Chinese smartphone maker Xiaomi Corp said on Sunday it was “disappointed” with an Indian order that froze $682 million of its assets and would continue to protect its interests.

An Indian appellate authority on Friday confirmed an order from April by India’s federal financial crime fighting agency, the Enforcement Directorate, to seize 55.5 billion rupees, saying a probe found Xiaomi had made illegal remittances to foreign entities by passing them off as royalty payments.

The Chinese smart devices firm in a statement on Sunday said that over 84% of 55.51 billion Indian rupees seized by the Enforcement Directorate earlier this year was a royalty payment made to US chipset company Qualcomm Group.
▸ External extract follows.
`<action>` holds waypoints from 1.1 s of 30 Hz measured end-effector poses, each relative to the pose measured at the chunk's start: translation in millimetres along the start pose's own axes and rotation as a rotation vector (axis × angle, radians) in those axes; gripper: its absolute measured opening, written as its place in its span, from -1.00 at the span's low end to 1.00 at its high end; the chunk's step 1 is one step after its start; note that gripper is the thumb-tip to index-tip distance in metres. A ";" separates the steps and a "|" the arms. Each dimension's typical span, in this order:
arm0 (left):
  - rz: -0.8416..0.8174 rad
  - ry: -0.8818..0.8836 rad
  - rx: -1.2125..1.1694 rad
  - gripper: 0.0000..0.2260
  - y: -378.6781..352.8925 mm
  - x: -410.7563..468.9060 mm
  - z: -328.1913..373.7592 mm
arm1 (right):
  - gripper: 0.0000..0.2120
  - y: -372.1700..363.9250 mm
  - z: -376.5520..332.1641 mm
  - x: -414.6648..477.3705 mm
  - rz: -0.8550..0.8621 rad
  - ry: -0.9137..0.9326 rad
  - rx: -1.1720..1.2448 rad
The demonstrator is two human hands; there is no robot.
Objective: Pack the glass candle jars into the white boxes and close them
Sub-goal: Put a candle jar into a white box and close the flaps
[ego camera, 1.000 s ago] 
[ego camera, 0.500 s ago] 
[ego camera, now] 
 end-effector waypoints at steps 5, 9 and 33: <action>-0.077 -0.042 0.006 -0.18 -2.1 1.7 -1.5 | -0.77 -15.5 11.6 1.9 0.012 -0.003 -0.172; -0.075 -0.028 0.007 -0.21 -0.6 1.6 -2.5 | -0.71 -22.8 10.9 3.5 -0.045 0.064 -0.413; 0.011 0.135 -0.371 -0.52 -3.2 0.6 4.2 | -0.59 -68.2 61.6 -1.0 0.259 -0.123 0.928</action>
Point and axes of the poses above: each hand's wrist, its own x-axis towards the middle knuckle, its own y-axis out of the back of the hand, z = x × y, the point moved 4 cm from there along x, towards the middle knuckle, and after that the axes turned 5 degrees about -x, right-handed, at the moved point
“We will continue to use all means to protect the reputation and interests of the company and our stakeholders,” it said.

The company said that Xiaomi India is an affiliate and one of the Xiaomi Group companies, which entered into a legal agreement with Qualcomm to licence IP for manufacturing smartphones.

Both Xiaomi and Qualcomm believe that it is a legitimate commercial arrangement for Xiaomi India to pay Qualcomm royalty, the statement said.

With an 18% share each, Xiaomi and Samsung together lead the smartphone market in India, the world’s second biggest after China, according to data from Counterpoint Research.

Many Chinese companies have struggled to do business in India due to political tensions following a border clash in 2020.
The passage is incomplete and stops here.